Despite his slink to the peripheries of the Big Boss’s squad in South Africa, Nosa again returned to the squad at the end of the year, coming on in World Cup qualifiers against Malawi and Ethiopia, and starting in a friendly victory over Burkina Faso.
He made a classy cameo in a friendly draw with Scotland ahead of the 2014 World Cup but didn’t make Keshi’s squad as the Big Boss looked elsewhere.
Clearly, the late chief was tempted by the talent and potential of Igiebor—and understandably so—but the midfielder didn’t do enough to establish himself in the starting XI or even as a regular squad member.

Following the World Cup elimination at the hands of France, Nosa again returned to the fold for the miserable beginning of the 2015 Afcon qualifying campaign.
He came on as a substitute in the opening defeat against the Republic of Congo, and then started both the draw against South Africa and the miserable loss against Sudan.
That was almost two years ago, and I suspect that there were one or two Nigeria fans who suspected they’d never again see the former Warri Wolves operator recalled to the fold.

Certainly, Keshi looked elsewhere, while neither Oliseh nor Daniel Amokachi saw fit to turn to the 25-year-old, despite his performances in Spain with Real Betis or, latterly, with Maccabi Tel Aviv, with whom he contested the Champions League last season.
Perhaps this experience was crucial in convincing Rohr to give the Abuja-born midfielder another opportunity—his fourth—with the national side.

It’s a decision that could yet pay off for the Super Eagles, even though Igiebor’s international has been mottled with false starts to date.
Across African football, there is a dearth of midfielders who can put their foot on the ball and control a game.
It’s a reality that was clear at the 2015 Afcon, where the continent’s finest sides came together, but the biggest sides largely struggled to set the tempo in games, control contests or to steadily build attacks.
Caf’s Team of the Tournament featured five midfielders, but while there were plenty of talented wide attacking players—Max Gradel, Yannick Bolasie, Andre Ayew and Gervinho—only Yaya Toure of champions the Cote d’Ivoire was able to settle on the ball, dictate the tempo and help a team control a bout…and even that’s arguably not his strength!

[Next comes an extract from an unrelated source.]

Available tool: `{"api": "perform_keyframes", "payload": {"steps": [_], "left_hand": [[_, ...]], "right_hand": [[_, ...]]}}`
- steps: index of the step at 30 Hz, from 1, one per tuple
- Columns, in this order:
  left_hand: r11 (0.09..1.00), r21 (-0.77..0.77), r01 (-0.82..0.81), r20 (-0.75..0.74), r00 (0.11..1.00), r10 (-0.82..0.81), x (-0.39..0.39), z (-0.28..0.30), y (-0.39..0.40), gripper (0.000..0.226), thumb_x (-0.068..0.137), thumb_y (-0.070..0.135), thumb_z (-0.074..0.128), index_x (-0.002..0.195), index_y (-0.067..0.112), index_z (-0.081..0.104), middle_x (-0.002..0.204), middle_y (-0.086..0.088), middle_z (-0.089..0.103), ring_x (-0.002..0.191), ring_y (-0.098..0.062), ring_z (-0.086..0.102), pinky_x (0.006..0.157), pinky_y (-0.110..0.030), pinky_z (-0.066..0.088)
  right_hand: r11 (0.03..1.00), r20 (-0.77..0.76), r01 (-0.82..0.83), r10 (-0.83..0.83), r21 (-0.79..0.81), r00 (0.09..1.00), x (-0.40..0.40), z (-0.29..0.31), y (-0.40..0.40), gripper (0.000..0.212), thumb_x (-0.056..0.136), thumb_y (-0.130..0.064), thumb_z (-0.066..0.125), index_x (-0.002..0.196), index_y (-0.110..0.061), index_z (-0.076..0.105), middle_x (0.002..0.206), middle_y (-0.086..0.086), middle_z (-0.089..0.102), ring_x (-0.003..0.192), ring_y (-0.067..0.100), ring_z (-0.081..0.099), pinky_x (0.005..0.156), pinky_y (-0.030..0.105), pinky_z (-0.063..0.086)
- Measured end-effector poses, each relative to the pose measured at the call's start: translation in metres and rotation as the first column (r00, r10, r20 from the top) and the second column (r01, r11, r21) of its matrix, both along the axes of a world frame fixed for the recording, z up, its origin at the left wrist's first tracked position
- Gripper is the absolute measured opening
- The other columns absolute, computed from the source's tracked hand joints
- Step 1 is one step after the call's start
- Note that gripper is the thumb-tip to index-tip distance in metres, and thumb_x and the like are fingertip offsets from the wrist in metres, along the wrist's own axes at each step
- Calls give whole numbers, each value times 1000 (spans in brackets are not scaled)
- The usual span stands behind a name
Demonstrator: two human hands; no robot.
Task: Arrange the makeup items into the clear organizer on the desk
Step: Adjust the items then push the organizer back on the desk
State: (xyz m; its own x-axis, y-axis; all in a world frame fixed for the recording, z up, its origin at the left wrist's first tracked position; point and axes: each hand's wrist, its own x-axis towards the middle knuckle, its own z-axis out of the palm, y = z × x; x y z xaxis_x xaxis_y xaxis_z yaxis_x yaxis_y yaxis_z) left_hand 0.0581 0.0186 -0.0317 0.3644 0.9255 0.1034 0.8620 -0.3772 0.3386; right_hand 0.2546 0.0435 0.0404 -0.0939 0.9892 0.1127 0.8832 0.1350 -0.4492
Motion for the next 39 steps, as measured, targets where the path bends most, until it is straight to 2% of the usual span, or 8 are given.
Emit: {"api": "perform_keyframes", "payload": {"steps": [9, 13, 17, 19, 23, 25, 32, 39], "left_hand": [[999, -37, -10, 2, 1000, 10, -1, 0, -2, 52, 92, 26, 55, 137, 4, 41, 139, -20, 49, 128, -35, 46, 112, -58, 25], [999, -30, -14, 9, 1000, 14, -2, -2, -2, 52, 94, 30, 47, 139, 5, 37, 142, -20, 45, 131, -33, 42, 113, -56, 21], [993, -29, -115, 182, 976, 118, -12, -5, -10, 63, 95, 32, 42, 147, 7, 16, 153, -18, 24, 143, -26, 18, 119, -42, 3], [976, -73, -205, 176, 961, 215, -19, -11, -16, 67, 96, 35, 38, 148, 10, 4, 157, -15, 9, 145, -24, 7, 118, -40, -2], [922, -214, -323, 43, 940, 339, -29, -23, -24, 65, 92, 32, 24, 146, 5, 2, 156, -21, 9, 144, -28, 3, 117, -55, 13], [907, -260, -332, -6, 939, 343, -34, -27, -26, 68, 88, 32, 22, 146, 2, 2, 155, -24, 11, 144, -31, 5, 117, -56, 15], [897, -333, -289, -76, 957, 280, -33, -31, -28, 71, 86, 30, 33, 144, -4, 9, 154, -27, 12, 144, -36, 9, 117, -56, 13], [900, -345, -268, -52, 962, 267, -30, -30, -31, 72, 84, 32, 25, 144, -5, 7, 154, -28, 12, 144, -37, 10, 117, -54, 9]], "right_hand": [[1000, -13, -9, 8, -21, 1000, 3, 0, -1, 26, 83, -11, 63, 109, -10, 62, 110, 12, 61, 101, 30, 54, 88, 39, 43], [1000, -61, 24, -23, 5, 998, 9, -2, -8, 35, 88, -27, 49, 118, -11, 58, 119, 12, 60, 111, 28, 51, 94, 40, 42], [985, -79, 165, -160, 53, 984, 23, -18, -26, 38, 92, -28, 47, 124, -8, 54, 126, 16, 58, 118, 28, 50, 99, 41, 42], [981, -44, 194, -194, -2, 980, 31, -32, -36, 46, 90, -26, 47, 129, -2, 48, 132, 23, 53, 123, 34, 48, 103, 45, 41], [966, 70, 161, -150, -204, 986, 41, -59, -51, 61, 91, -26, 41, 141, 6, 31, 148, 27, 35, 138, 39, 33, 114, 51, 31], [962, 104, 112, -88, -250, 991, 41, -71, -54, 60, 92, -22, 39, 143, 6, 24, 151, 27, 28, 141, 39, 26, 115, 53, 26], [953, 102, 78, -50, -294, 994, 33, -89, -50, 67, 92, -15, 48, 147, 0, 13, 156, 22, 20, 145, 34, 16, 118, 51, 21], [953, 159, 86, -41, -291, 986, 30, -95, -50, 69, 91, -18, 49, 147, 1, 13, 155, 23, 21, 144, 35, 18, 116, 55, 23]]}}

Last season, across nine of Europe’s top leagues, there was only one regular African midfielder who averaged above 90 percent passing accuracy—John Obi Mikel—and only three who averaged over 60 passes per game—Andrew Surman, Charles Kabore and Jean Michael Seri.

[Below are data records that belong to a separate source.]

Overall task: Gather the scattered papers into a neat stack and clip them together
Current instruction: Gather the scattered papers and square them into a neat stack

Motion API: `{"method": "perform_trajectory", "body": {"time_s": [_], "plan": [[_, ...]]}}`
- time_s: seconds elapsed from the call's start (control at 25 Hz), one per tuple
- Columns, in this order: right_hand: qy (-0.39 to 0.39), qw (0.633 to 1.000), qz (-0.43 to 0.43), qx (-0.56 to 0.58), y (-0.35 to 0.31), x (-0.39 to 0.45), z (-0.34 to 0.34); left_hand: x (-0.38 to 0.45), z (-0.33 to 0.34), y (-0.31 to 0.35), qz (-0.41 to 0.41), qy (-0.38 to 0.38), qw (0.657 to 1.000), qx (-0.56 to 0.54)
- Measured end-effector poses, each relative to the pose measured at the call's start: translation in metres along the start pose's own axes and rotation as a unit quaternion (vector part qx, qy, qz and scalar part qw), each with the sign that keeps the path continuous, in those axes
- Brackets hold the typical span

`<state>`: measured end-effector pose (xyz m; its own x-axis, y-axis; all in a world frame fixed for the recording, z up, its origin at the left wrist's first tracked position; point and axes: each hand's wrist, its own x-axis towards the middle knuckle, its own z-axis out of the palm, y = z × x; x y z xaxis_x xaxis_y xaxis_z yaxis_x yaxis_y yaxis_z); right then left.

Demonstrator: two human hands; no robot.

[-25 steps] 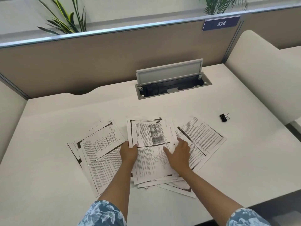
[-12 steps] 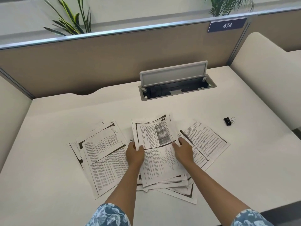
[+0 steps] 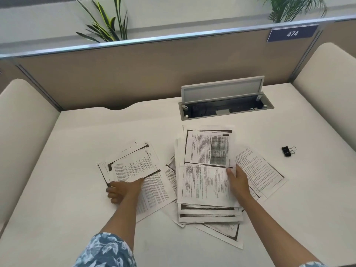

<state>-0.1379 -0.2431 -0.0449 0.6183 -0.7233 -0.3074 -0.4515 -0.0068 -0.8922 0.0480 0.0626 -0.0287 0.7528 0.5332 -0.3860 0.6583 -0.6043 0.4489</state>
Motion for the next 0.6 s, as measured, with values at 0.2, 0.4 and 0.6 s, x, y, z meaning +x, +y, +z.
{"method": "perform_trajectory", "body": {"time_s": [0.2,0.4,0.6], "plan": [[-0.030,0.998,0.033,0.046,0.003,-0.004,0.010,0.012,-0.010,-0.004,-0.050,-0.048,0.998,-0.008],[-0.055,0.995,0.053,0.063,0.004,-0.007,0.021,0.019,-0.020,-0.007,-0.056,-0.065,0.996,0.009],[-0.060,0.992,0.066,0.085,0.001,-0.008,0.033,0.021,-0.023,-0.018,-0.018,-0.090,0.995,-0.029]]}}
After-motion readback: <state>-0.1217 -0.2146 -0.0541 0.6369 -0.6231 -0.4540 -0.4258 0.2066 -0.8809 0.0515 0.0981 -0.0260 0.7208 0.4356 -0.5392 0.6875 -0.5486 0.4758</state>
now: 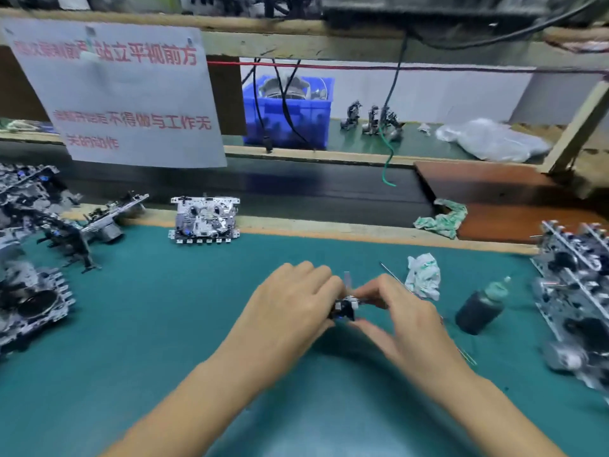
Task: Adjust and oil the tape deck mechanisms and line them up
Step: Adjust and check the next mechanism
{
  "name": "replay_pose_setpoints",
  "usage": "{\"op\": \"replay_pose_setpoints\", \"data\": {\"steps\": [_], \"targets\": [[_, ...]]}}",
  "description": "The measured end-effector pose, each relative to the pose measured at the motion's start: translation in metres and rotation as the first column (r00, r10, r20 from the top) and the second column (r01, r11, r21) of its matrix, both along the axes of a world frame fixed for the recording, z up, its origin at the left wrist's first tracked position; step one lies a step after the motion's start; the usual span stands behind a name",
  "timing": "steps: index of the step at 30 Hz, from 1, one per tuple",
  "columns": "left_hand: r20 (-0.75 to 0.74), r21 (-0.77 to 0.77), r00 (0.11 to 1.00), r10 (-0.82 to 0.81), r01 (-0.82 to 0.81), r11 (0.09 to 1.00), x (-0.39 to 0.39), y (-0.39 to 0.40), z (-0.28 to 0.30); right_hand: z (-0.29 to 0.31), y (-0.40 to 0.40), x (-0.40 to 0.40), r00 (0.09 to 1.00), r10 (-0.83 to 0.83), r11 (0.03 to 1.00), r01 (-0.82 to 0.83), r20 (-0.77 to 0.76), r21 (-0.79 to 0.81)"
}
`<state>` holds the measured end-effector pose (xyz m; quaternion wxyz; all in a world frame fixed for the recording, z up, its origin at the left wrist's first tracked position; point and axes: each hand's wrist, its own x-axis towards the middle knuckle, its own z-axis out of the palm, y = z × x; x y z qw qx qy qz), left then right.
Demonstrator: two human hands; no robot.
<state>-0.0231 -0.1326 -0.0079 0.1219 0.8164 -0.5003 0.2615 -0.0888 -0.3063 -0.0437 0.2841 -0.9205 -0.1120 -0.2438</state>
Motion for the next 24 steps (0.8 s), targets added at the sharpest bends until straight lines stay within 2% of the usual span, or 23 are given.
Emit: {"op": "replay_pose_setpoints", "data": {"steps": [2,4,7,9,11,13,15,24], "targets": [[0.08,-0.031,0.996,-0.047,0.05,0.998,-0.009,-0.029,-0.014,-0.006,-0.026,-0.018,0.996,-0.068,0.982,0.077,0.061,-0.174],[0.167,-0.053,0.98,-0.107,0.117,0.992,-0.018,-0.05,-0.032,-0.012,-0.046,-0.032,0.994,-0.074,0.924,0.099,0.081,-0.369],[0.196,-0.013,0.955,-0.224,0.231,0.973,-0.021,-0.062,-0.054,-0.024,-0.061,-0.047,0.994,-0.064,0.866,0.102,0.093,-0.489],[0.082,0.009,0.956,-0.281,0.281,0.96,-0.015,-0.058,-0.065,-0.032,-0.066,-0.053,0.993,-0.096,0.875,0.119,0.072,-0.468],[-0.169,-0.011,0.95,-0.262,0.264,0.964,-0.005,-0.047,-0.072,-0.039,-0.069,-0.057,0.991,-0.128,0.892,0.135,0.045,-0.431],[-0.448,-0.013,0.87,-0.204,0.222,0.975,0.005,-0.033,-0.074,-0.04,-0.072,-0.057,0.99,-0.14,0.904,0.14,0.03,-0.403],[-0.63,0.005,0.761,-0.157,0.206,0.979,0.01,-0.027,-0.079,-0.041,-0.072,-0.057,0.988,-0.15,0.919,0.149,0.027,-0.364],[-0.732,-0.123,0.647,-0.214,0.184,0.975,0.012,-0.032,-0.085,-0.047,-0.076,-0.056,0.971,-0.237,0.964,0.24,0.034,-0.111]]}}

Igiebor, while not an elite playmaker, is someone who could help Rohr’s Super Eagles control bouts and provide chances for the likes of Odion Ighalo, Kelechi Iheanacho, Alex Iwobi and Moses Simon.

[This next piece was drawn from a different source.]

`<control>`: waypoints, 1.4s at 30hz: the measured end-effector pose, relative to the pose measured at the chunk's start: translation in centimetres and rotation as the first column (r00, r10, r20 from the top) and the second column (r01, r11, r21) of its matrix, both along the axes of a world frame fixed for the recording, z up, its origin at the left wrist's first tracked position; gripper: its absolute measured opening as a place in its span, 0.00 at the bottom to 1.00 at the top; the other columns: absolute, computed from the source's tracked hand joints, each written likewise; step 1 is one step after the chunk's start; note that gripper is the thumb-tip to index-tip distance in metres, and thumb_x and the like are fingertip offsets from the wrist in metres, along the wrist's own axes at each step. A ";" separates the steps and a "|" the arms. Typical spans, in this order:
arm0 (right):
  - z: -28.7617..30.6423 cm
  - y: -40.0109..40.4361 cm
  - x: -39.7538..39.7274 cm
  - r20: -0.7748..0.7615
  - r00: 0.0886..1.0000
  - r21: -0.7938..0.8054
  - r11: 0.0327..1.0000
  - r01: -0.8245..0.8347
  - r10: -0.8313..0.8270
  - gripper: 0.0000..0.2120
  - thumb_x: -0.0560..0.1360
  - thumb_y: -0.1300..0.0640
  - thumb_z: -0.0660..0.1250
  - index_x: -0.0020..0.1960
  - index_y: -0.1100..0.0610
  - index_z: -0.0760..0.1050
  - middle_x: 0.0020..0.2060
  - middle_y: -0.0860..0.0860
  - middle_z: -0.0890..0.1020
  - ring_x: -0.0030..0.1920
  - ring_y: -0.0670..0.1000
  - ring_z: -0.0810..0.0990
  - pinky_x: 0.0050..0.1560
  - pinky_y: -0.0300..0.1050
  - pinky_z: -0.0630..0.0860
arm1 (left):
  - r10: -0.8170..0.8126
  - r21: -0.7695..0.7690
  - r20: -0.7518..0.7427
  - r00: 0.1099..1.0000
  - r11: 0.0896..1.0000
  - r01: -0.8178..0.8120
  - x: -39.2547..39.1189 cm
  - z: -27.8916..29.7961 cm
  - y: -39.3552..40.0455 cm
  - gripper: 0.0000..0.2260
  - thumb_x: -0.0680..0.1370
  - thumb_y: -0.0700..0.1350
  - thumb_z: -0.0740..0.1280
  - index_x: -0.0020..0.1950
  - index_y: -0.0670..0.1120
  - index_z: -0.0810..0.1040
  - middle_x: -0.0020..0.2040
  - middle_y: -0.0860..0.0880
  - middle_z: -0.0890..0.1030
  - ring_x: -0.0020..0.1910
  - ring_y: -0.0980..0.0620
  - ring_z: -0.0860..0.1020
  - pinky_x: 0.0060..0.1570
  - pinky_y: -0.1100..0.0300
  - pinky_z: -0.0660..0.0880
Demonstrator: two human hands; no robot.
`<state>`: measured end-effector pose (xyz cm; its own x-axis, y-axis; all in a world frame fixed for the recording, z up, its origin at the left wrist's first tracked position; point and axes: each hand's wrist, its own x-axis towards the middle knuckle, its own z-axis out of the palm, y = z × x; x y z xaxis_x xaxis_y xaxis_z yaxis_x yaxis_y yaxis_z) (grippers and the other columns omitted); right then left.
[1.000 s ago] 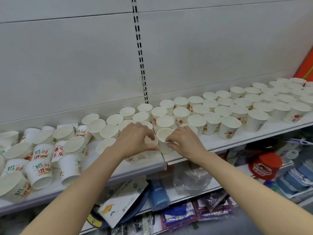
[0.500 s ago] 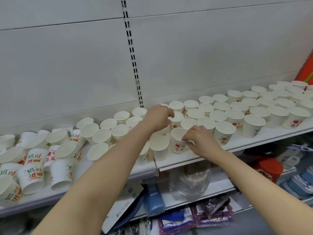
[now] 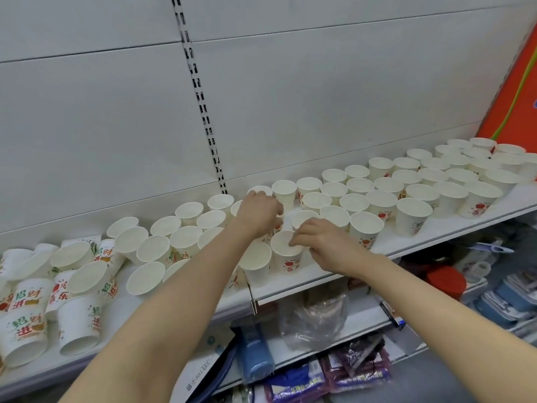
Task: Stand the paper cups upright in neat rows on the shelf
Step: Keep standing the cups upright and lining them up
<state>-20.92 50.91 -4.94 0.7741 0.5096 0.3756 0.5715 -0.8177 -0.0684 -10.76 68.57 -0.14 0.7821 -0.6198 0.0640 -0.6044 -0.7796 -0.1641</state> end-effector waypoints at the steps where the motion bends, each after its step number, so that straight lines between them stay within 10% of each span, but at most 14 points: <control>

If he can find a midfield synergy with Mikel, then Nigeria’s possession stats will surely rocket and the West Africans will be better placed to go toe to toe with the likes of Cameroon and Algeria in World Cup qualification.
Now 25, and with the squad awash with talent like never before, Igiebor must surely realise like opportunities such as the ‘dead rubber’ against Tanzania won’t come around too often.
If he wants to realise his potential with the Super Eagles and play a part in the national side’s ‘New Era’, he must surely put his baggage to one side and make the most of the chance handed to him by Nigeria’s new coach.